§ **To do**
Your task is to retype, word for word, the lines from the start of the data through the line holding "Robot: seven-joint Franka". Do not include the pictures.

------

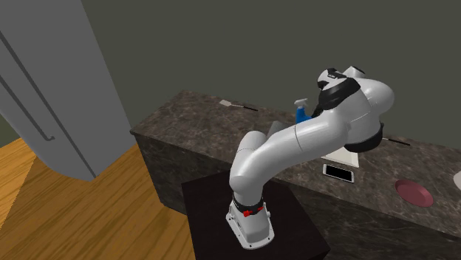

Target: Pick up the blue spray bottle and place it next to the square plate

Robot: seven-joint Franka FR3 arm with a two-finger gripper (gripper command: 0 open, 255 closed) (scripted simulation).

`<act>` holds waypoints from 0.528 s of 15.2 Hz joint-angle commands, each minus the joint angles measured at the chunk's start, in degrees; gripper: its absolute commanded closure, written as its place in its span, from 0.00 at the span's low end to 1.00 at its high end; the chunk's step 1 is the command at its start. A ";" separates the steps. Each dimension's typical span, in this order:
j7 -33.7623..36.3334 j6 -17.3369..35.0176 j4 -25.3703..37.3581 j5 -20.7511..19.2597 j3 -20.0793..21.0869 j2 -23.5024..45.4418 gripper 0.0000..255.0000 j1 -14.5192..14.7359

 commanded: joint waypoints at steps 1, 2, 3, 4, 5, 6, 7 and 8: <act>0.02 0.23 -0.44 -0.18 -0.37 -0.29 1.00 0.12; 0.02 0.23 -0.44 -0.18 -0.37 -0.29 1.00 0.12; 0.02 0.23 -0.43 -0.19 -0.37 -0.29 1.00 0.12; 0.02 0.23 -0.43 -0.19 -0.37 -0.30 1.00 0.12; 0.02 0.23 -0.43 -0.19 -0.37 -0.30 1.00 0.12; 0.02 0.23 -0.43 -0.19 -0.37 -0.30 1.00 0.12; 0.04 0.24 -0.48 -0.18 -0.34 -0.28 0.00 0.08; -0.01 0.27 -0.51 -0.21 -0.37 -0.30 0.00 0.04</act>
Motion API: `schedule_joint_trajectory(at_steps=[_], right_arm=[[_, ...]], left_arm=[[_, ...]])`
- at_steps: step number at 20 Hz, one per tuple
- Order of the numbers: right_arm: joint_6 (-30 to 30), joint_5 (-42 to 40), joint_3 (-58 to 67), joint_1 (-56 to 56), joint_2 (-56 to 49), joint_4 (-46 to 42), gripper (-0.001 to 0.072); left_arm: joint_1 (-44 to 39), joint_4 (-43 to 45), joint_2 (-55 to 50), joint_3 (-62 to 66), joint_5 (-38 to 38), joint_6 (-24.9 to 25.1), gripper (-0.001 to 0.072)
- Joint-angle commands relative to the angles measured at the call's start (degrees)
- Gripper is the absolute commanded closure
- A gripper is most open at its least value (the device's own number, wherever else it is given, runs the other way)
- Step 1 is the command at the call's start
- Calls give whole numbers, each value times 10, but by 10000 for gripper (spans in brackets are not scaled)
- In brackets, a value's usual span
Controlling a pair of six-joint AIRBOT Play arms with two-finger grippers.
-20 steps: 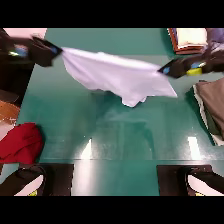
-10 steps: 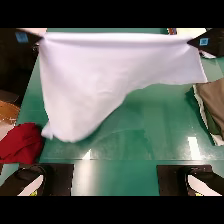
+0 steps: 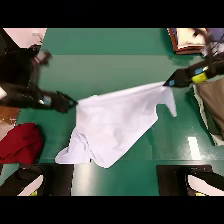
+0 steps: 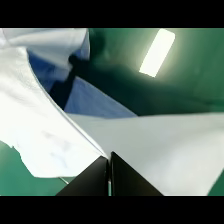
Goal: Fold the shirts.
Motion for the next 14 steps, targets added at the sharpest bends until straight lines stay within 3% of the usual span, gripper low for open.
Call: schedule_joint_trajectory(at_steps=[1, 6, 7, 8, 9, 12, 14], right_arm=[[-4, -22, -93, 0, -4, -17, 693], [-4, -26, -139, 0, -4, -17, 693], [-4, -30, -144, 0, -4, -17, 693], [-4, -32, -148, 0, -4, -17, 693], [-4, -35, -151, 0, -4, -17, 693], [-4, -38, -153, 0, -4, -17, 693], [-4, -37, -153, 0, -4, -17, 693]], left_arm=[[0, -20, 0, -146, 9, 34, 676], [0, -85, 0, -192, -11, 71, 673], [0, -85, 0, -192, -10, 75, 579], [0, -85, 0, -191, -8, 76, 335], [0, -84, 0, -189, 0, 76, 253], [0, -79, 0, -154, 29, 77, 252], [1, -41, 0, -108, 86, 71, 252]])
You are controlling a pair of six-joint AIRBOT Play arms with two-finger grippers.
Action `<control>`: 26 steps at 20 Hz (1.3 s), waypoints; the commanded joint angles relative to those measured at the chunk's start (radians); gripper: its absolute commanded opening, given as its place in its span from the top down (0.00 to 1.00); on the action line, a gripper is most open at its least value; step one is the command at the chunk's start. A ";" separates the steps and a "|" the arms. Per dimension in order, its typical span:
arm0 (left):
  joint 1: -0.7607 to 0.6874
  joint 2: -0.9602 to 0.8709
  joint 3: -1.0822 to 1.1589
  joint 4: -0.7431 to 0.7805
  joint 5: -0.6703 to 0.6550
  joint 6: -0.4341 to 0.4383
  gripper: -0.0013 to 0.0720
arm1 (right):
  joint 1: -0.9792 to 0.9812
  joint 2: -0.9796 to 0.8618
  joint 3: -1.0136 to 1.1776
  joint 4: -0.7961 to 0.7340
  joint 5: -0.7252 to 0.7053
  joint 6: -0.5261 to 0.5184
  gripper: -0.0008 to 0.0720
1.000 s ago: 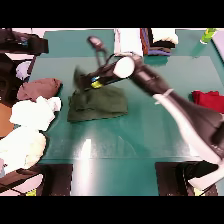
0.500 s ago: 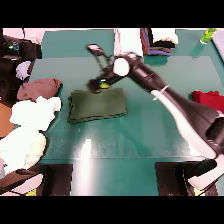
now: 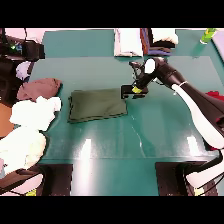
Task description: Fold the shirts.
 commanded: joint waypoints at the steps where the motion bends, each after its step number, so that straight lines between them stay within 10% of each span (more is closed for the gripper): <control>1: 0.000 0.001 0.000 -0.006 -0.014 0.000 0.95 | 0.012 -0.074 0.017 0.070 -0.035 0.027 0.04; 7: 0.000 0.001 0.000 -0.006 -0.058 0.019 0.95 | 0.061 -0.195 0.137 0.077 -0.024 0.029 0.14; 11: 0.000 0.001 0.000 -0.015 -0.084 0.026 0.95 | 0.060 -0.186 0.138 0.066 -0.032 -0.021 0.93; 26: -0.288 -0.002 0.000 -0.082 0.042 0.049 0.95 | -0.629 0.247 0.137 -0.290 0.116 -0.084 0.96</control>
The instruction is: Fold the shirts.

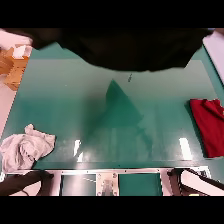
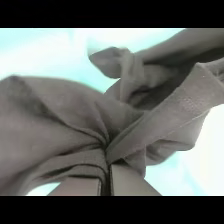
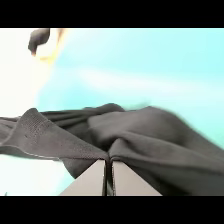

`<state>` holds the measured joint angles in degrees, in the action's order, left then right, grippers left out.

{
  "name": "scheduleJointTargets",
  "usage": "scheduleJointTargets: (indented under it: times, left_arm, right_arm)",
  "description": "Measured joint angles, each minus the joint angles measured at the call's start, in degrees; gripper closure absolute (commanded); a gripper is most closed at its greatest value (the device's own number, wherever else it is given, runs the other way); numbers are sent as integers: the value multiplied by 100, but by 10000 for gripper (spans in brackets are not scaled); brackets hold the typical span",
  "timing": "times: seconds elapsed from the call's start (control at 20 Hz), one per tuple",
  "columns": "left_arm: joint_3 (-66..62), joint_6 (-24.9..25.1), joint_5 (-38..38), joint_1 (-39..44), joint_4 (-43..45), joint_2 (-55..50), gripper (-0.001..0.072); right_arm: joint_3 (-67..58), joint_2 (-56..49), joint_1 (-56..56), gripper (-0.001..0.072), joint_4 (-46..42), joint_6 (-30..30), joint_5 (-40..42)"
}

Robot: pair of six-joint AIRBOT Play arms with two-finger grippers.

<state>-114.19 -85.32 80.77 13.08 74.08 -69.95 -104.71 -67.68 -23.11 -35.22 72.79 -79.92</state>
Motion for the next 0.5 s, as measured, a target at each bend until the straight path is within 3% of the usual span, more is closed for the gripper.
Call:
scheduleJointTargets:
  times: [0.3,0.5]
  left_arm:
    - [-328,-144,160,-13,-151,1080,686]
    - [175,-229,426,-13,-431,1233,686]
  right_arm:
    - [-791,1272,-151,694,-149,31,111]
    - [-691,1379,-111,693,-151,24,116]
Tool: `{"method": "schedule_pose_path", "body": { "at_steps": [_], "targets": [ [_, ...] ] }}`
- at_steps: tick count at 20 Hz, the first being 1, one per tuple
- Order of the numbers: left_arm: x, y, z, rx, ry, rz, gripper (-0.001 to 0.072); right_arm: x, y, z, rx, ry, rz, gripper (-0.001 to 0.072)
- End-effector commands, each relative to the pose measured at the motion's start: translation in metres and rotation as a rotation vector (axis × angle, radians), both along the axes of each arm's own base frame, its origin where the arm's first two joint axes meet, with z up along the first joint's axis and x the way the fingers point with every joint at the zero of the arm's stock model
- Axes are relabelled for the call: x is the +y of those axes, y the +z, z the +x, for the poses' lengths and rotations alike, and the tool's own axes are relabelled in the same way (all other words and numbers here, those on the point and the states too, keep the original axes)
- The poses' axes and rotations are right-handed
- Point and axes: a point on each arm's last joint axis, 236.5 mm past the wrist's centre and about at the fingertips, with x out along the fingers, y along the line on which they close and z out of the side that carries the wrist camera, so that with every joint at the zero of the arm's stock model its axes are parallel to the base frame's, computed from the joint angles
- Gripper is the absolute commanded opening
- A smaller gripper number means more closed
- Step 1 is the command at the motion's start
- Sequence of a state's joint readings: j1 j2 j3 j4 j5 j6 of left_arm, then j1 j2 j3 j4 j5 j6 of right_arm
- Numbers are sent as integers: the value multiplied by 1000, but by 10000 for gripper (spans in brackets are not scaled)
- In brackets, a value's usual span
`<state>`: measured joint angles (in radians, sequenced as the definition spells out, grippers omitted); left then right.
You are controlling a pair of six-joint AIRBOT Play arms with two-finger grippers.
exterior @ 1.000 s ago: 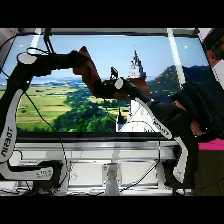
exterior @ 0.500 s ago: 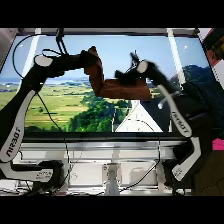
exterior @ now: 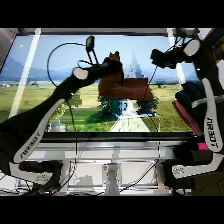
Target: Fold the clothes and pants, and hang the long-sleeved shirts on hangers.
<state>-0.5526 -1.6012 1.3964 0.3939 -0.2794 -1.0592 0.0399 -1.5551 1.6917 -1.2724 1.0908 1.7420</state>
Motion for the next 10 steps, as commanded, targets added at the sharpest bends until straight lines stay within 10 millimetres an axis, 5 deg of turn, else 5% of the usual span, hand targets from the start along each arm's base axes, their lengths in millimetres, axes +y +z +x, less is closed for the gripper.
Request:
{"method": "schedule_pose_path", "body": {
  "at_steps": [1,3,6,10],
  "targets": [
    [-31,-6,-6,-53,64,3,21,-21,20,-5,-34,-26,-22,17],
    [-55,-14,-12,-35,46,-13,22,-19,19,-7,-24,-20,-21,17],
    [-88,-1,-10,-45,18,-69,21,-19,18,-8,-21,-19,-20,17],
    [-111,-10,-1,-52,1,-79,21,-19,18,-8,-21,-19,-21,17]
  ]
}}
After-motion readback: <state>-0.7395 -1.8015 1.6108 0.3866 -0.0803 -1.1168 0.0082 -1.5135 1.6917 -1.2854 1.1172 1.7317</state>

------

§ **Exercise result**
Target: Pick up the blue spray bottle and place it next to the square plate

Robot: seven-joint Franka FR3 arm with a two-finger gripper (gripper command: 0 open, 255 closed) (scripted simulation).

With this, the output is complete.